» YOUR ASSIGNMENT: The expected output is the data below, character for character, without its pictures.

Stored records:
------------------------

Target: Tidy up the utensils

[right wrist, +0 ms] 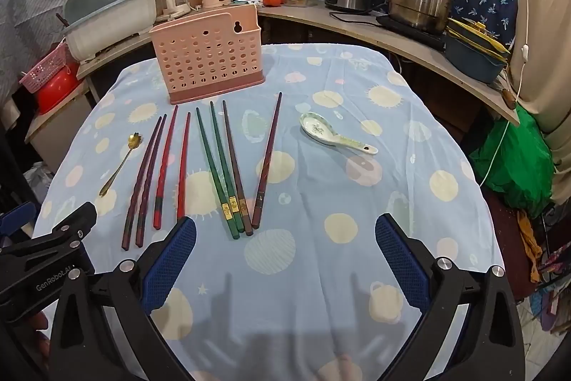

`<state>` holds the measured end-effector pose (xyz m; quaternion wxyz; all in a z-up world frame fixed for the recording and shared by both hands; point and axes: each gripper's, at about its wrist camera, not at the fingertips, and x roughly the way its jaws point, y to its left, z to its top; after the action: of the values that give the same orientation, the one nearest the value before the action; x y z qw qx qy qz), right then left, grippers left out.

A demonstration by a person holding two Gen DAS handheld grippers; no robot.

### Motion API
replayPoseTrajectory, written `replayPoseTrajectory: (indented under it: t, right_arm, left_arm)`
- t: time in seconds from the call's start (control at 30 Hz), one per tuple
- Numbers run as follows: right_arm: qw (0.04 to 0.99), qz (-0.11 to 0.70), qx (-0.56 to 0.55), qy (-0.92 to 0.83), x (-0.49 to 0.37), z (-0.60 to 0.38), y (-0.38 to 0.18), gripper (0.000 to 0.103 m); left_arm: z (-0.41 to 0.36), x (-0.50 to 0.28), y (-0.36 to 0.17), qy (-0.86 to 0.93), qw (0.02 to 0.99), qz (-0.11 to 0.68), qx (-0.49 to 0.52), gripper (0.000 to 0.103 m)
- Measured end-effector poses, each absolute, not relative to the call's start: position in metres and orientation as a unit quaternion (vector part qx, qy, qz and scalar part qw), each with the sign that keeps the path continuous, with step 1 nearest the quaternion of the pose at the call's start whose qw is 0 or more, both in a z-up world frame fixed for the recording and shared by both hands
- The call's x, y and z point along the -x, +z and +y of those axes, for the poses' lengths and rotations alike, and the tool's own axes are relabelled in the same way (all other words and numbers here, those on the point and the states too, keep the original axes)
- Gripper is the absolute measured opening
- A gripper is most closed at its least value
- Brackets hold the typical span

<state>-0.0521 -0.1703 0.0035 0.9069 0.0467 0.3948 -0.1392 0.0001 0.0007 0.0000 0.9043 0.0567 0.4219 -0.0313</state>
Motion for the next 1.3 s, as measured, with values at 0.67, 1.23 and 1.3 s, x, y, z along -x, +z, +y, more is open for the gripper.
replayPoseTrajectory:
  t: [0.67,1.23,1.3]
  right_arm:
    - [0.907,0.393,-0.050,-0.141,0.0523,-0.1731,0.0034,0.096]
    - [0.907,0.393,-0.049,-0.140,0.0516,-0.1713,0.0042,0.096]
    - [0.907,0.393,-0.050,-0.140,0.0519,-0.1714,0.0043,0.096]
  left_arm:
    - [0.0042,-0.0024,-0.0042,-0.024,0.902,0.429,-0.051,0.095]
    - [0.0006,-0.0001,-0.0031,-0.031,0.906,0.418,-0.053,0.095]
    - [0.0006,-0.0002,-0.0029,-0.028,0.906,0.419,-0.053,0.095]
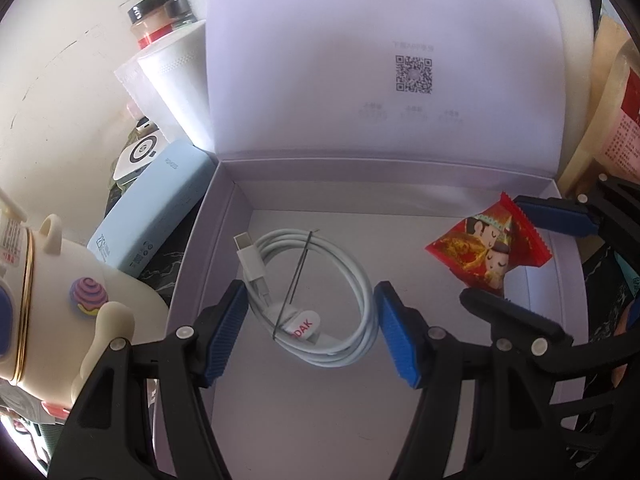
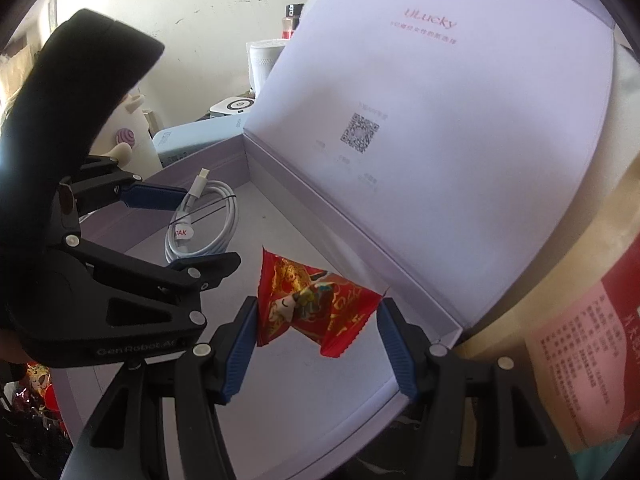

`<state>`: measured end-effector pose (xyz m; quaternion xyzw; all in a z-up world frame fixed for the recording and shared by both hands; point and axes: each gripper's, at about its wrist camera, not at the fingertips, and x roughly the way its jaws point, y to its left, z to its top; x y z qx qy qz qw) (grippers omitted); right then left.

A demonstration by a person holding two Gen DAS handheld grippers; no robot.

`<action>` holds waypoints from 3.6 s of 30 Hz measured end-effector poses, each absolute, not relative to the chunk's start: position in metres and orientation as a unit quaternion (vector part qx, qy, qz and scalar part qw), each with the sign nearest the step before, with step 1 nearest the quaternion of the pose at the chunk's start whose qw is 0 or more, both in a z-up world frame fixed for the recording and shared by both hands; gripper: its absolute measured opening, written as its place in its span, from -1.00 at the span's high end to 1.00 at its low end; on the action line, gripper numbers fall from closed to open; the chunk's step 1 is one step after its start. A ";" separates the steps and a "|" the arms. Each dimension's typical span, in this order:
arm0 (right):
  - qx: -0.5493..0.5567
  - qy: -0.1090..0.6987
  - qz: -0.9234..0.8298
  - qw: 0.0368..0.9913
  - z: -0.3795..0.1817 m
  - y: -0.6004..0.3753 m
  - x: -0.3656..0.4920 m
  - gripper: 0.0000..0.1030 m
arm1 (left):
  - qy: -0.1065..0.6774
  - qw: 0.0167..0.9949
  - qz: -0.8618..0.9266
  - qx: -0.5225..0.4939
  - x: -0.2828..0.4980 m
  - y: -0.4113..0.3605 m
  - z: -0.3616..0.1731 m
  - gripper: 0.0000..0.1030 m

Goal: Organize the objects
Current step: 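Open both tools to drop the cable and candy packet into the box, then move both open tools back from the box to the candy pile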

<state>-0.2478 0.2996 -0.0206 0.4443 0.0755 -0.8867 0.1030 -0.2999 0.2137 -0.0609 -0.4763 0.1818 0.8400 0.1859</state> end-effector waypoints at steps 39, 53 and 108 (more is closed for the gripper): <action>0.400 0.090 -0.909 0.078 0.052 0.290 -0.175 -0.26 | 0.144 0.163 0.871 -0.440 -0.224 0.187 0.025 -0.36; 0.364 0.095 -0.923 0.082 0.090 0.279 -0.116 -0.26 | 0.138 0.148 0.896 -0.395 -0.162 0.160 0.073 -0.42; 0.396 0.097 -0.900 0.154 0.026 0.177 0.014 -0.32 | 0.053 0.102 0.888 -0.444 -0.014 0.031 -0.006 -0.56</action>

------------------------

» ANSWER FOR THE TASK:
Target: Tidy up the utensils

[right wrist, +0 ms] 

`<state>` holds the measured end-effector pose (xyz m; quaternion wxyz; all in a z-up world frame fixed for the recording and shared by both hands; point and axes: each gripper's, at about its wrist camera, not at the fingertips, and x roughly the way its jaws point, y to its left, z to its top; after the action: of the values that give the same orientation, the one nearest the value before the action; x y z qw qx qy qz), right then left, grippers left out.

A demonstration by a person holding two Gen DAS handheld grippers; no robot.

### Motion API
replayPoseTrajectory, written `replayPoseTrajectory: (indented under it: t, right_arm, left_arm)`
- t: time in seconds from the call's start (control at 30 Hz), one per tuple
- Numbers run as follows: right_arm: qw (0.04 to 0.99), qz (-0.11 to 0.70), qx (-0.56 to 0.55), qy (-0.92 to 0.83), x (-0.49 to 0.37), z (-0.60 to 0.38), y (-0.38 to 0.18), gripper (0.000 to 0.103 m); left_arm: z (-0.41 to 0.36), x (-0.50 to 0.28), y (-0.36 to 0.17), qy (-0.86 to 0.93), qw (0.02 to 0.99), qz (-0.11 to 0.68), qx (-0.49 to 0.52), gripper (0.000 to 0.103 m)
- Measured end-effector poses, each absolute, not relative to the call's start: position in metres and orientation as a unit quaternion (vector part qx, qy, qz and scalar part qw), each with the sign that keeps the path continuous, with step 1 nearest the quaternion of the pose at the call's start whose qw is 0 or more, both in a z-up world frame fixed for the recording and shared by both hands
- The call's x, y and z point along the -x, +z and +y of those axes, for the poses' lengths and rotations alike, and the tool's own axes are relabelled in the same way (all other words and numbers here, those on the point and the states too, keep the original axes)
- Gripper is the absolute measured opening
- A gripper is most closed at its least value
- Brackets hold the typical span

<state>-0.0521 -0.1703 0.0035 0.9069 0.0467 0.3948 -0.1392 0.0001 0.0007 0.0000 0.9043 0.0567 0.4219 -0.0313</state>
Motion for the next 1.3 s, as measured, with values at 0.67, 1.23 and 1.3 s, x, y, z along -x, +z, +y, more is open for the gripper.
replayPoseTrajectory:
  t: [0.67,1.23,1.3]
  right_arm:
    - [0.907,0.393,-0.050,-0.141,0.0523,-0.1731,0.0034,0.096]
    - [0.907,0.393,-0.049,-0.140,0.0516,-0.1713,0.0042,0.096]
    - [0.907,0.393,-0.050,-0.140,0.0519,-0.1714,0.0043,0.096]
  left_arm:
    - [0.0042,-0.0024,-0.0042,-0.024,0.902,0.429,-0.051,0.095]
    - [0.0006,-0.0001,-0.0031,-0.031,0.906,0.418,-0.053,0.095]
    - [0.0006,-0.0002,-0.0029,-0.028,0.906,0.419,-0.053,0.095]

`<state>`: measured end-effector pose (xyz m; quaternion xyzw; all in a z-up world frame fixed for the recording and shared by both hands; point and axes: each gripper's, at about its wrist camera, not at the fingertips, and x roughly the way its jaws point, y to its left, z to its top; x y z qx qy qz qw) (grippers omitted); right then left.

A demonstration by a person holding two Gen DAS handheld grippers; no robot.

`<action>` holds waypoints from 3.6 s of 30 Hz measured end-effector poses, each absolute, not relative to the chunk's start: position in metres and orientation as a unit quaternion (vector part qx, qy, qz and scalar part qw), each with the sign nearest the step before, with step 1 nearest the quaternion of the pose at the chunk's start whose qw is 0 or more, both in a z-up world frame fixed for the recording and shared by both hands; gripper: its absolute measured opening, written as its place in its span, from -1.00 at the span's high end to 1.00 at its low end; on the action line, gripper numbers fall from closed to open; the chunk's step 1 is one step after its start. A ";" separates the steps and a "|" the arms. Each dimension's typical span, in this order:
arm0 (right):
  - qx: -0.5493..0.5567
  - qy: -0.1090..0.6987
  - qz: -0.9234..0.8298
  - qw: 0.0368..0.9913
  - z: -0.3795..0.1817 m
  - y: -0.6004..0.3753 m
  - x: -0.3656..0.4920 m
  - gripper: 0.0000..0.1030 m
arm1 (left):
  - qy: -0.1065..0.6774
  - qw: 0.0167..0.9949
  - qz: -0.8618..0.9266
  - qx: -0.5225..0.4939
  - x: -0.2828..0.4980 m
  - y: -0.4113..0.3605 m
  - z: -0.3616..0.1731 m
  - gripper: 0.0000..0.1030 m

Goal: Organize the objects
Current step: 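Open both tools to drop the cable and candy packet into the box, then move both open tools back from the box to the candy pile
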
<state>-0.2478 0.2996 -0.0206 0.4443 0.0755 -0.8867 0.1030 -0.2999 0.2137 -0.0609 -0.4763 0.1818 0.8400 0.1859</state> end-effector waypoints at steps 39, 53 and 108 (more is closed for the gripper): <action>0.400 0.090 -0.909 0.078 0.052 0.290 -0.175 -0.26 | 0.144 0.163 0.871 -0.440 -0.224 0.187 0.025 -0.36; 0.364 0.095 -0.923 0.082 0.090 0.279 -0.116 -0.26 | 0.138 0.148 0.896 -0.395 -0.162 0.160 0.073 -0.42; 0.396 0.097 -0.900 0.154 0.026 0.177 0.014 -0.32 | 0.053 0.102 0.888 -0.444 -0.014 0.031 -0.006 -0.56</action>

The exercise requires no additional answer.